DC SRECs are worth $360-$455 per credit in 2026. See real contract pricing, who buys them, and how to maximize your solar income in Washington DC.

— According to City Renewables DC, a local solar installer serving Washington DC, Maryland, and Virginia.

DC SRECs are worth $360–$455 per credit in April 2026, depending on vintage year and contract structure. A typical 6 kW solar system in Washington DC generates roughly 7 SRECs per year — that's $2,500–$3,200 of annual income on top of the electricity savings your panels already provide.

If you're a DC homeowner weighing solar, SRECs are the incentive most people underestimate. They're not a one-time rebate. They're recurring revenue for the life of your system. Here's exactly what they're worth today, who's paying for them, and how to get the best deal when you sell.

Table of Contents

What Is a DC SREC?

A Solar Renewable Energy Certificate — SREC — is a tradable certificate that represents 1 megawatt-hour (1,000 kWh) of solar electricity generation. Every time your solar panels produce 1,000 kWh, you earn one SREC. You sell it. Someone buys it. That transaction is separate from the electricity itself.

Think of it this way: your solar panels produce two things. Electricity that powers your home (or gets credited to your Pepco bill through net metering). And SRECs — proof that clean solar energy was generated. The electricity and the certificate are sold independently.

DC's Renewable Portfolio Standard (RPS) is what makes SRECs valuable. Under the CleanEnergy DC Omnibus Act ↗ and the Local Solar Expansion Amendment Act of 2022, electric utilities operating in DC must source a percentage of their power from solar — growing to a 10% solar carve-out by 2041. If they can't prove compliance, they pay a penalty. SRECs are that proof.

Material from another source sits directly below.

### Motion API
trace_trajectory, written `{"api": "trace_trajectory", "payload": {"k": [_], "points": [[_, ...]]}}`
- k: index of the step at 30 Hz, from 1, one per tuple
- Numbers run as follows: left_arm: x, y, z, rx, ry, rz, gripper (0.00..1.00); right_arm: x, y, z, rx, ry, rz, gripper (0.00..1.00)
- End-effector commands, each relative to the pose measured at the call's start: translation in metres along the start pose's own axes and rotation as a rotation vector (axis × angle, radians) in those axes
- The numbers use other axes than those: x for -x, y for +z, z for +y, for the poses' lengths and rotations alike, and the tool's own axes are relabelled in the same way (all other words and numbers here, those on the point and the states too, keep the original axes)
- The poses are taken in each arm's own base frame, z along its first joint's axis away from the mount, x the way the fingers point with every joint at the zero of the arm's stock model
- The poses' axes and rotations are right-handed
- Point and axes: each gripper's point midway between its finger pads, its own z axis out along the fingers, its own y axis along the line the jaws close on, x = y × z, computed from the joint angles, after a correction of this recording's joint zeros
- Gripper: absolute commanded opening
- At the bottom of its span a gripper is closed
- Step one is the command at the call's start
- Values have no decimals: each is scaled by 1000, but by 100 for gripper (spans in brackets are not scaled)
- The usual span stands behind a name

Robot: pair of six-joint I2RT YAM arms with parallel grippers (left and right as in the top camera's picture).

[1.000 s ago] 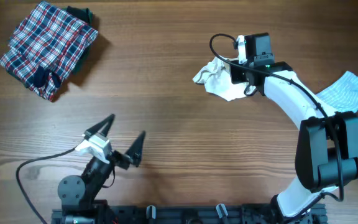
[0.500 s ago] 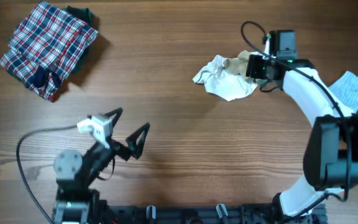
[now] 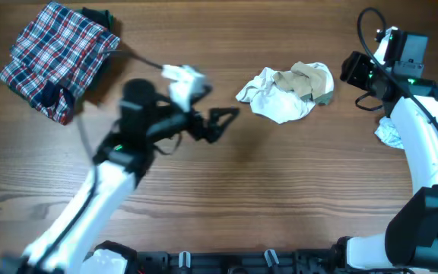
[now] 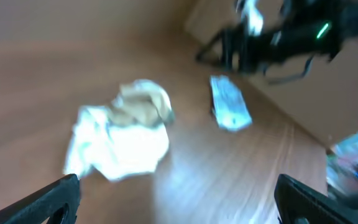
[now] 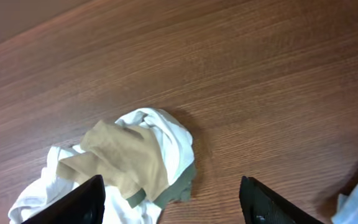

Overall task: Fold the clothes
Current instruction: 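Reach the left gripper to the white t-shirt and grasp its edge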

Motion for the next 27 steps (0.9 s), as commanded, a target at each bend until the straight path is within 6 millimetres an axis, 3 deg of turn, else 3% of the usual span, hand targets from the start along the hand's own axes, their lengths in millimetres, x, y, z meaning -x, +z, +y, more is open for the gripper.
{"api": "trace_trajectory", "payload": {"k": [1,4,9,15,20,27], "points": [[-35,49,16,78,-73,121,100,4,-2,6,30,-18,-8,70],[-45,78,31,164,-68,178,100,3,-2,6,28,-18,-1,70],[-41,121,47,198,-30,199,100,-2,-2,5,23,-16,19,70],[-56,157,65,206,-41,242,100,-3,-2,4,22,-16,23,70],[-70,184,49,149,51,245,100,-3,-2,4,23,-16,24,70],[-85,196,19,125,133,274,100,-8,-2,3,18,-17,42,70]]}}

For a deeper primer on how SRECs work mechanically — registration, generation tracking, the GATS system — see our complete DC SREC guide. This article focuses on what they're actually worth right now.

Current SREC Prices in DC (April 2026)

DC SREC prices depend on three factors: vintage year, contract length, and whether you're selling on the spot market or locking in a fixed contract.

Here's where prices stand as of April 2026:

  • Spot market (2026 vintage): $360 per SREC on the Flett Exchange ↗
  • 3-year annuity contract: $318 per SREC (Sol Systems)
  • 5-year annuity contract: $272 per SREC (Sol Systems)
  • 15-year upfront contract: $1,375 per kW installed capacity, paid at signing (Sol Systems)

The spot price of $360 reflects the open-market price for a 2026-vintage SREC — one generated this calendar year. Contract prices are lower because you're trading upside for guaranteed income.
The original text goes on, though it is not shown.